====== INFORMATION SUPPLIED ======

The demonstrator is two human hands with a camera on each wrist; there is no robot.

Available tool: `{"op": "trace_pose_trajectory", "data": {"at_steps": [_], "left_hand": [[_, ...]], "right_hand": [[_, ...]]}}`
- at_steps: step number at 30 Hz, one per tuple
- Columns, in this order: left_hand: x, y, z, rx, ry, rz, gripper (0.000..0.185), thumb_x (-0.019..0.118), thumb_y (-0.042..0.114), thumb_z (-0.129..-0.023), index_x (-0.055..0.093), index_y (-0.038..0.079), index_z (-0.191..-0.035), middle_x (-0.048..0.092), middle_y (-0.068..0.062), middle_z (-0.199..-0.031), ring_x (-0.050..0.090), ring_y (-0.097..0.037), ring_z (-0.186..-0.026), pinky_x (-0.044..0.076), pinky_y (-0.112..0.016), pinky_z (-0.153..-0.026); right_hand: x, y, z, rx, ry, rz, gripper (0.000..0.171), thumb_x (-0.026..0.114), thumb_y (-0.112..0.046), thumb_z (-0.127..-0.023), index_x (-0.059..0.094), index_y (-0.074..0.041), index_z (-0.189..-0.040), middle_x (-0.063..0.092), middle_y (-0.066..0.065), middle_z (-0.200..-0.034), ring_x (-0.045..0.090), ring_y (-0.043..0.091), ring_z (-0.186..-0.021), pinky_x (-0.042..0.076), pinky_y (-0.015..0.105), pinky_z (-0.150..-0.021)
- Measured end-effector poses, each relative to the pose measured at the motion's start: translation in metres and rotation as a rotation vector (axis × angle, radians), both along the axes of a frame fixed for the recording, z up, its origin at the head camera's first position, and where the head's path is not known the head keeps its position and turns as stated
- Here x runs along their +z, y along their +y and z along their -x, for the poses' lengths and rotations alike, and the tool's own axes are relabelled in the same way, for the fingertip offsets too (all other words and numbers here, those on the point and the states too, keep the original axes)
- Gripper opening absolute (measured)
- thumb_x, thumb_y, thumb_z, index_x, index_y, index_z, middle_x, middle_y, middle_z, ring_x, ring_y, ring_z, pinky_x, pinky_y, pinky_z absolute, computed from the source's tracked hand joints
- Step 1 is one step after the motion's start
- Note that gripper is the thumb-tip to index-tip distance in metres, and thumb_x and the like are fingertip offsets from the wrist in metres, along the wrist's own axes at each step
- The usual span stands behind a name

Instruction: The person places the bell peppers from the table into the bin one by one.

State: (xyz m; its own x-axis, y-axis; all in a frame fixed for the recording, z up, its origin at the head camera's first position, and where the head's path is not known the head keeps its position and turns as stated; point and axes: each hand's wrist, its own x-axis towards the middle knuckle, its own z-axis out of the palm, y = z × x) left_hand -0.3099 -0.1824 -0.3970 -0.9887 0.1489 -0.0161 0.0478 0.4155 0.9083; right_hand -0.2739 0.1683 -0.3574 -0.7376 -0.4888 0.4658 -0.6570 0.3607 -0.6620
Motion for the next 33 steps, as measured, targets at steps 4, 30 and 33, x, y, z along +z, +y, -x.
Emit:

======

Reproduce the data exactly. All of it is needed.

• [THE COMPLETED TASK]
The demonstrator is two human hands with a camera on each wrist; there is no robot.

Available tool: `{"op": "trace_pose_trajectory", "data": {"at_steps": [_], "left_hand": [[_, ...]], "right_hand": [[_, ...]]}}`
- at_steps: step number at 30 Hz, one per tuple
- Columns, in this order: left_hand: x, y, z, rx, ry, rz, gripper (0.000..0.185), thumb_x (-0.019..0.118), thumb_y (-0.042..0.114), thumb_z (-0.129..-0.023), index_x (-0.055..0.093), index_y (-0.038..0.079), index_z (-0.191..-0.035), middle_x (-0.048..0.092), middle_y (-0.068..0.062), middle_z (-0.199..-0.031), ring_x (-0.050..0.090), ring_y (-0.097..0.037), ring_z (-0.186..-0.026), pinky_x (-0.044..0.076), pinky_y (-0.112..0.016), pinky_z (-0.153..-0.026); right_hand: x, y, z, rx, ry, rz, gripper (0.000..0.171), thumb_x (-0.026..0.114), thumb_y (-0.112..0.046), thumb_z (-0.127..-0.023), index_x (-0.059..0.094), index_y (-0.074..0.041), index_z (-0.189..-0.040), middle_x (-0.063..0.092), middle_y (-0.066..0.065), middle_z (-0.200..-0.034), ring_x (-0.045..0.090), ring_y (-0.043..0.091), ring_z (-0.186..-0.021), pinky_x (-0.042..0.076), pinky_y (-0.015..0.105), pinky_z (-0.150..-0.021)
- Measured end-effector poses, each relative to the pose measured at the motion's start: translation in metres and rotation as a rotation vector (axis × angle, radians), both along the axes of a frame fixed for the recording, z up, its origin at the head camera's first position, and where the head's path is not known the head keeps its position and turns as stated
- Here x runs along their +z, y along their +y and z along their -x, for the poses' lengths and rotations alike, and the tool's own axes are relabelled in the same way, for the fingertip offsets too (all other words and numbers here, those on the point and the states too, keep the original axes)
- Gripper opening absolute (measured)
- thumb_x, thumb_y, thumb_z, index_x, index_y, index_z, middle_x, middle_y, middle_z, ring_x, ring_y, ring_z, pinky_x, pinky_y, pinky_z absolute, computed from the source's tracked hand joints
- Step 1 is one step after the motion's start
- Note that gripper is the thumb-tip to index-tip distance in metres, and thumb_x and the like are fingertip offsets from the wrist in metres, along the wrist's own axes at each step
- The usual span stands behind a name

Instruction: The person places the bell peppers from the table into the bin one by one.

State: (xyz m; its own x-axis, y-axis; all in a frame fixed for the recording, z up, its origin at the head camera's first position, and where the head's path is not known the head keeps its position and turns as stated; point and axes: each hand's wrist, its own x-axis towards the middle knuckle, its own z-axis out of the palm, y = z × x) left_hand -0.3099 -0.1824 -0.3970 -0.9887 0.1489 -0.0161 0.0478 0.4155 0.9083; right_hand -0.2739 0.1683 -0.3574 -0.7376 -0.4888 0.4658 -0.6570 0.3607 -0.6620
Motion for the next 33 steps, as measured, targets at steps 4, 30 and 33, x, y, z along +z, +y, -x.
Emit:

This is the complete output for the exercise.